Siempre me pusieron incómoda los murmullos de las personas a mi alrededor. Por ello me esforcé tanto en llevar una vida tranquila, fuera del foco público.

La música que salía de las casas, acompañada de las risas de los niños y los gritos al romper las tradicionales piñatas llenas de dulces, me acompañaron durante todo el trayecto hasta llegar a la iglesia del pueblo.

La última campanada sonó cuando me encontraba a media cuadra de llegar, y corrí más de prisa, con el corazón bombeando en mis oídos por el esfuerzo. Cuando por fin estuve frente a las puertas laterales de la iglesia, me agaché por inercia para alisar mi vestido, y apenas di un paso hacia el interior, mi cuerpo se estrelló contra un muro suave y cálido. Su olor me hizo cerrar los ojos e inhalar profundamente, pero la vergüenza que vino luego me obligó a abrirlos de golpe.

«Primer error».

Siempre pensé que el amor a primera vista era solo un mito, pero después de ese momento ya no estaba tan segura.

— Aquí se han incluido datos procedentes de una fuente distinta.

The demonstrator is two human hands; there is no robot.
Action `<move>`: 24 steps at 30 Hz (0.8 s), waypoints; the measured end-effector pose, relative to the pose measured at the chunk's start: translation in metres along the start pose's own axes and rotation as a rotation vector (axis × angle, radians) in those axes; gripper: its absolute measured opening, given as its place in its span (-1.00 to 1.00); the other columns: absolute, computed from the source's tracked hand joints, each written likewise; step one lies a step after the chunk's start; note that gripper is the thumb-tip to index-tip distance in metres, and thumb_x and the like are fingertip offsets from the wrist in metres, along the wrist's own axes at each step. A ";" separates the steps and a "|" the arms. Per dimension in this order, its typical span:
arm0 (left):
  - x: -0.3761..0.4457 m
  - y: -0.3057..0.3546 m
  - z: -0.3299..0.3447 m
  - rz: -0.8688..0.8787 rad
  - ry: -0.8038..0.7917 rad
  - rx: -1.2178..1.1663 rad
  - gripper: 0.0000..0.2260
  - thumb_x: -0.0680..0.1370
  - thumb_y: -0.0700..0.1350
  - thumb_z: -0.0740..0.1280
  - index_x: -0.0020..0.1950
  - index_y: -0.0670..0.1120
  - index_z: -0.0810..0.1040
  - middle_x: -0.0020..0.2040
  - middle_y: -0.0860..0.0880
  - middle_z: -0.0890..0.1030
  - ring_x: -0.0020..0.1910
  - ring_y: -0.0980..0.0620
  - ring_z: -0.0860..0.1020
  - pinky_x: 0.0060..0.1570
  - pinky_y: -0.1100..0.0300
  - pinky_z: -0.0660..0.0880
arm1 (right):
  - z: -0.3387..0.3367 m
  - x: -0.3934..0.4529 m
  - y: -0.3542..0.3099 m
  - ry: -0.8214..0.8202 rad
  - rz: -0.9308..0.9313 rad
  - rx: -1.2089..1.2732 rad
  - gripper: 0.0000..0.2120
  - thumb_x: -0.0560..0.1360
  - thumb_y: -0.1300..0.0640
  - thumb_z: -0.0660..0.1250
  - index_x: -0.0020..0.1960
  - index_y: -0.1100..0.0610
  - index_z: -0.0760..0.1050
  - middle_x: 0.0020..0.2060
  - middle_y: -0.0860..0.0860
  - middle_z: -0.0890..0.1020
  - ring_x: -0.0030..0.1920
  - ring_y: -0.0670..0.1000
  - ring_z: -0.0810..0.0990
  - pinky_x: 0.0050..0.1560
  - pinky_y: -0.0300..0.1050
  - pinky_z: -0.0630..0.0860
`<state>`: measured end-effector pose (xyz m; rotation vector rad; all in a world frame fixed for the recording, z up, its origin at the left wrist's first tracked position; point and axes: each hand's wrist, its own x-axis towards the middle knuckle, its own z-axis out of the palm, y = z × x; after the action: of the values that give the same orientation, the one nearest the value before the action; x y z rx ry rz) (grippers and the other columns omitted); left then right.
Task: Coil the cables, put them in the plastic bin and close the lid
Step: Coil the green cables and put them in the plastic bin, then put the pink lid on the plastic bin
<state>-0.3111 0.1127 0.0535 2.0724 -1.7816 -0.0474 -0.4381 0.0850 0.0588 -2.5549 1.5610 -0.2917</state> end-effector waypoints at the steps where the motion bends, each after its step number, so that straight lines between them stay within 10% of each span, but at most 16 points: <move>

Jamás me había sentido tan aturdida en toda mi vida. El joven frente a mí no se parecía a nada que hubiera visto antes. Sus facciones eran hermosas: piel trigueña, cabello oscuro ligeramente ondulado, nariz recta, labios carnosos y bien formados, cejas pobladas y pómulos altos… Todo en él gritaba perfección. Pero sus ojos… de un color aceituna poco usual; nunca había visto unos ojos tan bonitos e intimidantes a la vez.

No parecía real.

—Perdón —pronunció con voz aterciopelada—. ¿Te hice daño?

—N-no. E-estoy bien —afirmé—. ¿Ya te ibas? —pregunté, y de pronto me invadió un calor abrazador en las mejillas, producto de mi estupidez—. Lo siento, no es de mi incumbencia.

—De hecho, creo que regresaré adentro —respondió, esbozando una preciosa sonrisa ladeada que me calentó el pecho.

—Muy bien, entonces… disfruta de la misa. —Cerré los ojos y fruncí mis labios al darme cuenta de la tontería que acababa de decir. «¿Disfruta de la misa? ¿Quién carajos dice eso?», me reproché.

Me despedí con un ademán y salí corriendo hacia el altar al ver que la gente se puso de pie ante la llegada del sacerdote. Me acomodé en mi lugar y traté de entonar la alabanza al escuchar los primeros acordes de la guitarra de Diego, pero me fue imposible debido a mi agitación. Esperé al segundo verso para empezar, y en todo momento sentí una mirada penetrante sobre mí.